大きな声が聞こえて来てたので2人は声のした方に行くとそこには赤髪の男が店主に文句を言っていた。

 

「こちとら命懸けで作ってんだぞ!!もう少しマシな扱いをだな!!」

 

「知るか!!置いてやってるだけでもマシな扱いだ!!そんなに文句があるなら、もっと良いのを作るんだな!!」

 

「だと!?」

 

揉めていた。

 

「どうかしたのか?」

 

ベルが店主に言った。

 

「いえいえ何でもありません。何をお探しの物でも?」

 

「ああ。
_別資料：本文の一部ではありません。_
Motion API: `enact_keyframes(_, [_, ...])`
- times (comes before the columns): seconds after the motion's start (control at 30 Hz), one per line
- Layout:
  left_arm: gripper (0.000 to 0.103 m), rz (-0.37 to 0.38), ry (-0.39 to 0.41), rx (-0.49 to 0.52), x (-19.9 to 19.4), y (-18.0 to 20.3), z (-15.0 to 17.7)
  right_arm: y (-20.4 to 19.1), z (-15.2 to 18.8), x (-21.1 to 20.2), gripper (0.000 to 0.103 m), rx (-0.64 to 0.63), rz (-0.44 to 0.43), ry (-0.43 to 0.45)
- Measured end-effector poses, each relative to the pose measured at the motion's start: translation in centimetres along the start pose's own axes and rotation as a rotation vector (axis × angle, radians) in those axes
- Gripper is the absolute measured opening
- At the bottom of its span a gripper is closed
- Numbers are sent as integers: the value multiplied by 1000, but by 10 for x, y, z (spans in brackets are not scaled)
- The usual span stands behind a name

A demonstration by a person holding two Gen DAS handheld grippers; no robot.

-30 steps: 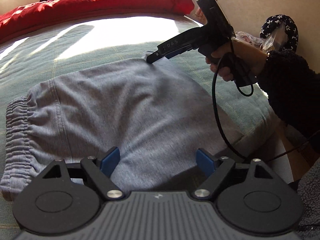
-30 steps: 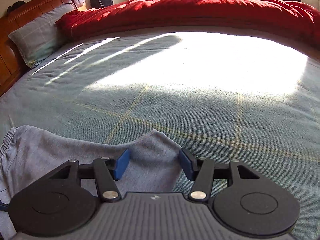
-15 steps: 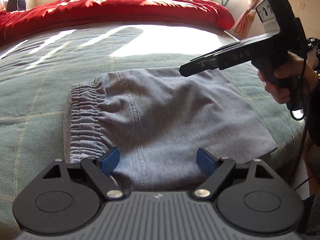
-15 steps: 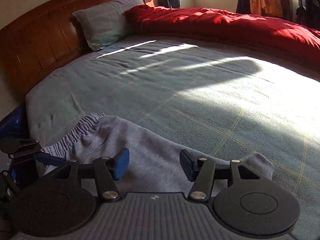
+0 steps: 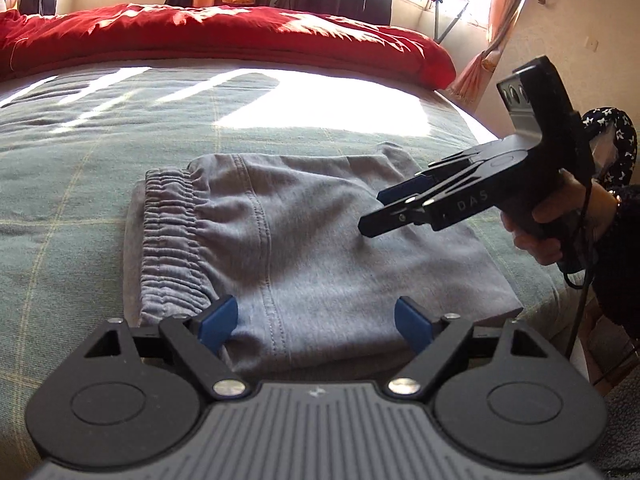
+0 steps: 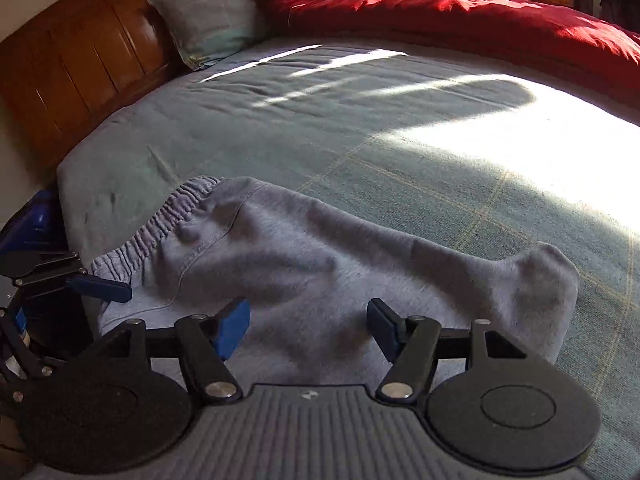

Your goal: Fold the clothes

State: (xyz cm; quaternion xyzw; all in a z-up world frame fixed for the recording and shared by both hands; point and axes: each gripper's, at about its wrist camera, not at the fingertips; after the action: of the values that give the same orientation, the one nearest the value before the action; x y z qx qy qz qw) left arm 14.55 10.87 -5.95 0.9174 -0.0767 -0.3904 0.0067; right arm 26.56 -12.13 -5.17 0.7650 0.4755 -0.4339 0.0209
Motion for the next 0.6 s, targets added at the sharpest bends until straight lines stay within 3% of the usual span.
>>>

ヴェルフ・クロッゾの防具はあるか?」

 

「え!?」

 

店主は驚くと、赤髪の男が笑い始めた。

 

「フハハハハハハハ!!」

 

「?」

 

「ヴェルフ・クロッゾの防具なら此処にあるぞ!!」

 

そう笑顔でベルに防具を見せた。

 

「・・・もしかしてあんたが、ヴェルフ・クロッゾか?」

 

「その通りだ!!」

 

     ヘファイストファミリア団員

       ヴェルフ・クロッゾ

 

それから広間に移った。

 

「いーや、まさか噂の【炉龍】が俺の作った防具を買ってくれるなんてな」

 

「俺も、クロッゾ本人に会えるとは思っても無かった」

 

そう言うとヴェルフは少し顔を背けた。

 

「ベル様!!」

 

「・・・ああ。すまん」

 

「・・・いや良いんだ。それよりも」

 

するとヴェルフはニヤリと笑って言った。

 

「なあ、ベル・クラネル。お前は俺の作品を2度も買いに来てくれた。つまり俺の顧客だと言う事だ。違うか?」

 

「・・・そうだな」

 

ベルがそう言った瞬間、周りにいた鍛治師達は舌打ちをして離れて行った。

 

「・・・縄張り争いですか?」

 

「まあそうだな。よく分かったなチビ助」

 

チビ助と言う発言にリリは少し怒った。

 

「チビ助なんかじゃあ有りません!!リリにはリリルカ・アーデと言う名前があります!!」

 

「そ、それは悪かったな。よろしくなリリ助。それでよベル。俺と直接契約を結ばないか?」

 

「直接契約?」

 

「お前の専属になって武器でも、防具でも作ってやる」

 

「・・・本当か?」

 

ベルはそう聞き返した。ヴェルフは続けて言った。

 

「ただ俺の我儘を聞いてくれるとありがたい」

 

「・・・何だ?」

 

「俺をお前のパーティに入れてくれ!!」

 

「・・・分かった。ちょうど俺も仲間が欲しいと思っていたからな」

 

「そうか。ならよろくなベル!!」

 

「ああ。頼りにしてるぜヴェルフ」

 

そう言って2人は握手をしていた。